Program | Outcome Domain | Meta-Analytic Effect Size | Meta Variance | Standard Error | Lower Bound | Upper Bound | Significant |
---|---|---|---|---|---|---|---|
1 | Arrest | .296 | .024 | .156 | -.009 | .601 | No |
The Final Rating: Combining Quality and Magnitude
In phases 1-4, the quality and magnitude of the effect are kept as separate entities in characterizing the effectiveness of a program’s intervention on a particular outcome. Specifically, the quality component describes the strength of the evidence base, while the effect size component describes the magnitude and statistical significance of the effect.
The last part in the rating process uses these two elements to categorize program outcomes into one of the following five groups:
- Effective.
- The meta-overall mean effect is positive and significant.
- There are no individual negative effects.
- The overall quality rating is greater than 2.1.
- Promising.
- The overall mean effect is positive and significant.
- There are no individual negative effects.
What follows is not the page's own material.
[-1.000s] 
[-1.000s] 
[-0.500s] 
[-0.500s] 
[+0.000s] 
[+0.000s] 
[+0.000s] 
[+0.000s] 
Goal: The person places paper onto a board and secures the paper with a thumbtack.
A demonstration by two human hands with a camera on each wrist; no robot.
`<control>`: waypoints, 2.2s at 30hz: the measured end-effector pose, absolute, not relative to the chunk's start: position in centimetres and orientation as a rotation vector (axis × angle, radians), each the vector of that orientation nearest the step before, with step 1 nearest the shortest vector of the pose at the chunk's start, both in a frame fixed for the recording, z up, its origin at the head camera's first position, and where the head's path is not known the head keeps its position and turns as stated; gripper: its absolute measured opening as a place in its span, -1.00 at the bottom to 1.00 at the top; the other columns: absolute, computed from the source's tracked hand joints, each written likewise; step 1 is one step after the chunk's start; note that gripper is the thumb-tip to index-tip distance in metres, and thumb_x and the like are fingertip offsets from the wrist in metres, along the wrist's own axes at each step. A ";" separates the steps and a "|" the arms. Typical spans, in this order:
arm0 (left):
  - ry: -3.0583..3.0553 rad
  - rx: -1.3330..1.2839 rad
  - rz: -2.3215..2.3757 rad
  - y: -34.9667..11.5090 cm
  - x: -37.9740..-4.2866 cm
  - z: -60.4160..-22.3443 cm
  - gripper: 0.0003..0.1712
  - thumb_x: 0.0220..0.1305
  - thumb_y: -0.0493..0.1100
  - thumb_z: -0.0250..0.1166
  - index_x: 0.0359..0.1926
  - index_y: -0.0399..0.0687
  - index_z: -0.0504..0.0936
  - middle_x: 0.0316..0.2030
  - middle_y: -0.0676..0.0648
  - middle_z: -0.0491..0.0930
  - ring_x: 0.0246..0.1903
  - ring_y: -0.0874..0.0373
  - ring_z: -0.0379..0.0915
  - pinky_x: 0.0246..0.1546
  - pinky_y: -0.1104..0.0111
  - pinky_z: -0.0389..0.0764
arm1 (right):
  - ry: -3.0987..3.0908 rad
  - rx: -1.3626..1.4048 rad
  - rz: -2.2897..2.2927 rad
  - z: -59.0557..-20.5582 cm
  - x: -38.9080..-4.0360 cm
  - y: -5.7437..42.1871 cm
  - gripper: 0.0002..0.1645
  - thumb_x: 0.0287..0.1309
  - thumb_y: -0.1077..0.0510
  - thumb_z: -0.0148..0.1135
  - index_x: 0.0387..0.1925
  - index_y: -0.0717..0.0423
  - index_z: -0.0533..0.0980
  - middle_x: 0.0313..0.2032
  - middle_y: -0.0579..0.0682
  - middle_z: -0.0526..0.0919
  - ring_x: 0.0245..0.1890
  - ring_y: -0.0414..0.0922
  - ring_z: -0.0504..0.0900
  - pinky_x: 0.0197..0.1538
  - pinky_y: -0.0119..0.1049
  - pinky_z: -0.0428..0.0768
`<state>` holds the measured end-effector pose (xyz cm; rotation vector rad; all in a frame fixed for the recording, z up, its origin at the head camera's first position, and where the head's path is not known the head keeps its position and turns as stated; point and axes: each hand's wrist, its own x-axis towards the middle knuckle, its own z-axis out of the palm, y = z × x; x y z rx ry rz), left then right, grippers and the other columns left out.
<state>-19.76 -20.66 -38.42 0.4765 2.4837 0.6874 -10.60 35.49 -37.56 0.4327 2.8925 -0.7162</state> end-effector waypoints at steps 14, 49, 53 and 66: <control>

- The overall quality rating is less than 2.1.
- Negative Effect.
- The overall mean effect is negative and significant.
- The overall quality rating is greater than 2.1.
- Ineffective.
- The overall mean effect is not significant.
- The overall quality rating is greater than 2.1.
- Inconclusive Evidence. The outcome does not meet the criteria for effective, promising, negative or ineffective.